WHAT NEEDS TO BE DONE: Using the entries that follow, write out the line containing "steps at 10", the line containing "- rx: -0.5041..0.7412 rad", and every line between them, exactly and nothing else.

(DATASET EXCERPTS)

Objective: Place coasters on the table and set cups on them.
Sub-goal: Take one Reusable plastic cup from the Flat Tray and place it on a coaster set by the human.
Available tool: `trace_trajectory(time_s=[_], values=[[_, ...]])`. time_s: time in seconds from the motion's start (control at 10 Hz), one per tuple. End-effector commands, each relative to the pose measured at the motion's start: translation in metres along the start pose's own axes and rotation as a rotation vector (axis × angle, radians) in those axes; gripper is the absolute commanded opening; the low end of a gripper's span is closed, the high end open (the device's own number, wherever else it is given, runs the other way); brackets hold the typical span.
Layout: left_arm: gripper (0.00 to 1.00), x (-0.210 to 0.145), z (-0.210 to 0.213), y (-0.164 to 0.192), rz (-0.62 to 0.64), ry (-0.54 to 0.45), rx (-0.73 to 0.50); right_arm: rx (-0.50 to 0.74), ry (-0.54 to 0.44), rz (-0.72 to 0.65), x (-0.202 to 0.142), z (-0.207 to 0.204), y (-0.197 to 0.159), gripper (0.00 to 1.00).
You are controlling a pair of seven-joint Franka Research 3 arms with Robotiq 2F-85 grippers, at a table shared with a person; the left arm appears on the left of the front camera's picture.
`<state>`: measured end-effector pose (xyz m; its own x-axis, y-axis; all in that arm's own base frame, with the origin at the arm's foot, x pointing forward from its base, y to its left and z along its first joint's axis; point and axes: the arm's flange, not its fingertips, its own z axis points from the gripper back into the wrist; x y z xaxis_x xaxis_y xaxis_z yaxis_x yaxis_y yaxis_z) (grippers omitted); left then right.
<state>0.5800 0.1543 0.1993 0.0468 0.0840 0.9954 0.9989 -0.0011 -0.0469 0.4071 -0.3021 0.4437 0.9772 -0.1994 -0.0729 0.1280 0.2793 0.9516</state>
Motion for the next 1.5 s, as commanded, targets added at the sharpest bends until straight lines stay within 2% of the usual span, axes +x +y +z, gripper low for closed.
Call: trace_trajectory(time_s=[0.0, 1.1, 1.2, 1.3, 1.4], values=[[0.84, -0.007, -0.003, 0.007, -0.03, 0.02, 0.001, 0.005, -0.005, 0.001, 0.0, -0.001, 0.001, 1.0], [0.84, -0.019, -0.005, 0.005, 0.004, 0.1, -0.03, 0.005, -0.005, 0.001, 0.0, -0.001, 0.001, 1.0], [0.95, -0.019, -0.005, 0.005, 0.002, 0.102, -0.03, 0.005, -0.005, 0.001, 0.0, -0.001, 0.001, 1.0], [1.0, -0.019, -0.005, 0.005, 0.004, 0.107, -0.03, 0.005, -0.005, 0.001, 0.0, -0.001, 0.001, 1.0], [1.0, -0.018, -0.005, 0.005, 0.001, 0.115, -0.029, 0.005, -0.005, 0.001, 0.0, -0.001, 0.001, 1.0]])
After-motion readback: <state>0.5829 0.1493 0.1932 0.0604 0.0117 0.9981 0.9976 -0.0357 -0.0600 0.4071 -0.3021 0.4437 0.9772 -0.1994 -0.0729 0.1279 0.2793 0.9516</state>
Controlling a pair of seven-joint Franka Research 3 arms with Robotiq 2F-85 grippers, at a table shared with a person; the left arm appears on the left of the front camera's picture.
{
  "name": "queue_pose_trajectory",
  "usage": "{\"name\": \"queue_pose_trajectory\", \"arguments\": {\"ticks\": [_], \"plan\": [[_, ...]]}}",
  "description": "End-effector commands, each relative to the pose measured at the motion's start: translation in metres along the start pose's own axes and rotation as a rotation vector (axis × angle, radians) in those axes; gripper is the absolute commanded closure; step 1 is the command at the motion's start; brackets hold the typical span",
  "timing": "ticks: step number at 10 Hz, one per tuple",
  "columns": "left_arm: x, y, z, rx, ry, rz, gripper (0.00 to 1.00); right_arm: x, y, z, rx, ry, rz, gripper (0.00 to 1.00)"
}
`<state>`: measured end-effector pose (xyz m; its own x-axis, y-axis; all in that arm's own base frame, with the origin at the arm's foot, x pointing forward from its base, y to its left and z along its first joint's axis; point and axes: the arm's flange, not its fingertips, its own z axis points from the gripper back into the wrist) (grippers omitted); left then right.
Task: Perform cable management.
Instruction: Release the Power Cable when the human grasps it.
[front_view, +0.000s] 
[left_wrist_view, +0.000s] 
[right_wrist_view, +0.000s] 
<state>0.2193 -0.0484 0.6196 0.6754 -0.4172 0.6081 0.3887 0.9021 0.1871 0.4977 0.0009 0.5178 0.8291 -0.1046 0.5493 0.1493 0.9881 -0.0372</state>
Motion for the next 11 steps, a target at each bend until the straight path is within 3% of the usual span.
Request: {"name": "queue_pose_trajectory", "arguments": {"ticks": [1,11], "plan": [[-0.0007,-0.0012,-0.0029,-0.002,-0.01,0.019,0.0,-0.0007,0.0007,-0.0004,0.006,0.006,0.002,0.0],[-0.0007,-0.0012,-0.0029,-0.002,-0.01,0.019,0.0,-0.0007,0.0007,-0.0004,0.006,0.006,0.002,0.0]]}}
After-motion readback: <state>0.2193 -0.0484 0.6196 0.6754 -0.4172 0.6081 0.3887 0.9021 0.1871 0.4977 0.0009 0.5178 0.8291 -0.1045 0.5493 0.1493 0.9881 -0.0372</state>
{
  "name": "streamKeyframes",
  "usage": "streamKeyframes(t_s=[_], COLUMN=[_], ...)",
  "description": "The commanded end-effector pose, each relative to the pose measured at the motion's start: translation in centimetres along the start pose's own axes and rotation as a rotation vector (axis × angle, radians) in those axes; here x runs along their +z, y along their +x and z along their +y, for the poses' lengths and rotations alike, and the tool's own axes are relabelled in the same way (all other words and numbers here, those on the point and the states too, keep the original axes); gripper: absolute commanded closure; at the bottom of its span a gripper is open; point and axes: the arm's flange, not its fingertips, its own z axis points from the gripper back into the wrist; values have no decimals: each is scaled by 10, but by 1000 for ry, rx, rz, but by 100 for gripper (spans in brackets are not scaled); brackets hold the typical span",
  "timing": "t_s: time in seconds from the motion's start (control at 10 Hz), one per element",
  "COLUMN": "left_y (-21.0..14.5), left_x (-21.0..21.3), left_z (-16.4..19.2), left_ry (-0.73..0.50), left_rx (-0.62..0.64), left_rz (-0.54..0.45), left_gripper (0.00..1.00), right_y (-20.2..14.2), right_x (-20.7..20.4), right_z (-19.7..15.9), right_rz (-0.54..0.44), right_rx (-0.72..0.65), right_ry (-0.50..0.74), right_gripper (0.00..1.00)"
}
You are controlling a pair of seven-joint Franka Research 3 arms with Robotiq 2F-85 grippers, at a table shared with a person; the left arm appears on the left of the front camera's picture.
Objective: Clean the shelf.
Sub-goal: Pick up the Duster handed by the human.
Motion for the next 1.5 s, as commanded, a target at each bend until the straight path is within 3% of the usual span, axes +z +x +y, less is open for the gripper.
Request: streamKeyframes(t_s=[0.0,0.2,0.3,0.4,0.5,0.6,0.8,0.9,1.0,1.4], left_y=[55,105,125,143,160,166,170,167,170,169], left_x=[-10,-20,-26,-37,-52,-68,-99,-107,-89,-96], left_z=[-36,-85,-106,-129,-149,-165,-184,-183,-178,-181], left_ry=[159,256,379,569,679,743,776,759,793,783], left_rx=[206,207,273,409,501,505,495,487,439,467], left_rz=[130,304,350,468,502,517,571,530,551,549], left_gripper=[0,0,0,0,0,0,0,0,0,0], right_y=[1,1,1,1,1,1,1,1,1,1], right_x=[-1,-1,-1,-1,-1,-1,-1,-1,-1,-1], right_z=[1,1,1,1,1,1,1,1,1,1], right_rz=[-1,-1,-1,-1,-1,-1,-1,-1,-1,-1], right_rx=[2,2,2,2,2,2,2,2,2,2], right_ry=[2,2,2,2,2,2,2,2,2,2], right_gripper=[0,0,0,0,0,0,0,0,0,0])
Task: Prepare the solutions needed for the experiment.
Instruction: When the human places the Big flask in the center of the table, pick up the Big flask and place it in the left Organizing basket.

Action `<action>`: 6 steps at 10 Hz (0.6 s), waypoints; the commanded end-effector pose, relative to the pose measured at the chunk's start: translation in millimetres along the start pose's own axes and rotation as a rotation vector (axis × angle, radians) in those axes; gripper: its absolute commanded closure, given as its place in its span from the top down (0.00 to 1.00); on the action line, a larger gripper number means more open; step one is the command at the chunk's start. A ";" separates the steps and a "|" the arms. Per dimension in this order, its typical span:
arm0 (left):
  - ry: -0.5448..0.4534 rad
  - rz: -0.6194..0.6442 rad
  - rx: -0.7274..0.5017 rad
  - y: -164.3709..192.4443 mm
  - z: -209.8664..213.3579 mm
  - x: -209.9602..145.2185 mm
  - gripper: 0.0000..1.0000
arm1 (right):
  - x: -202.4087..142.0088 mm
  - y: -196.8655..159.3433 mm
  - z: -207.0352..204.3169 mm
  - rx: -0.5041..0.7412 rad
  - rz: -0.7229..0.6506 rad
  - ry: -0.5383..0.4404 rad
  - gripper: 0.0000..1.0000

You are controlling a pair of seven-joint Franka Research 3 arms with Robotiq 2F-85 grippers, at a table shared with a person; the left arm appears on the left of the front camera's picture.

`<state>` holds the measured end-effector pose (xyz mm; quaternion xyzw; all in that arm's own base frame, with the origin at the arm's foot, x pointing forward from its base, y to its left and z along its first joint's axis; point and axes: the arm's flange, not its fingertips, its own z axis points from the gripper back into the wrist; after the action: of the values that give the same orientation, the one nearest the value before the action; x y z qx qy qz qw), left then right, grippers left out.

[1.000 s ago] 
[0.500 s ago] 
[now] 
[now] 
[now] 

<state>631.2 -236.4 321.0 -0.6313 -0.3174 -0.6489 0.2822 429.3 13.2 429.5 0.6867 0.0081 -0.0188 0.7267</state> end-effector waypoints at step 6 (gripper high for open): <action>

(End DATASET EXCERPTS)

EXPECTED OUTPUT:
Action `<action>`: 6 steps at 10 Hz (0.6 s), waypoints; the commanded end-effector pose, relative to the pose measured at the chunk's start: translation in millimetres along the start pose's own axes and rotation as a rotation vector (axis × angle, radians) in those axes; gripper: its absolute commanded closure, given as its place in its span from the top down (0.00 to 1.00); on the action line, a larger gripper number means more open; step one is the command at the chunk's start. A ";" separates the steps and a "|" the arms. Per dimension in this order, its typical span:
arm0 (left):
  - ry: -0.5448..0.4534 rad
  - rz: -0.6194..0.6442 rad
  - rx: -0.7274..0.5017 rad
  - y: -164.3709..192.4443 mm
  - z: -209.8664..213.3579 mm
  - x: -209.9602..145.2185 mm
  - gripper: 0.0000..1.0000
arm1 (right):
  - x: -202.4087..142.0088 mm
  - y: -196.8655..159.3433 mm
  - z: -207.0352..204.3169 mm
  - rx: -0.5041..0.7412 rad

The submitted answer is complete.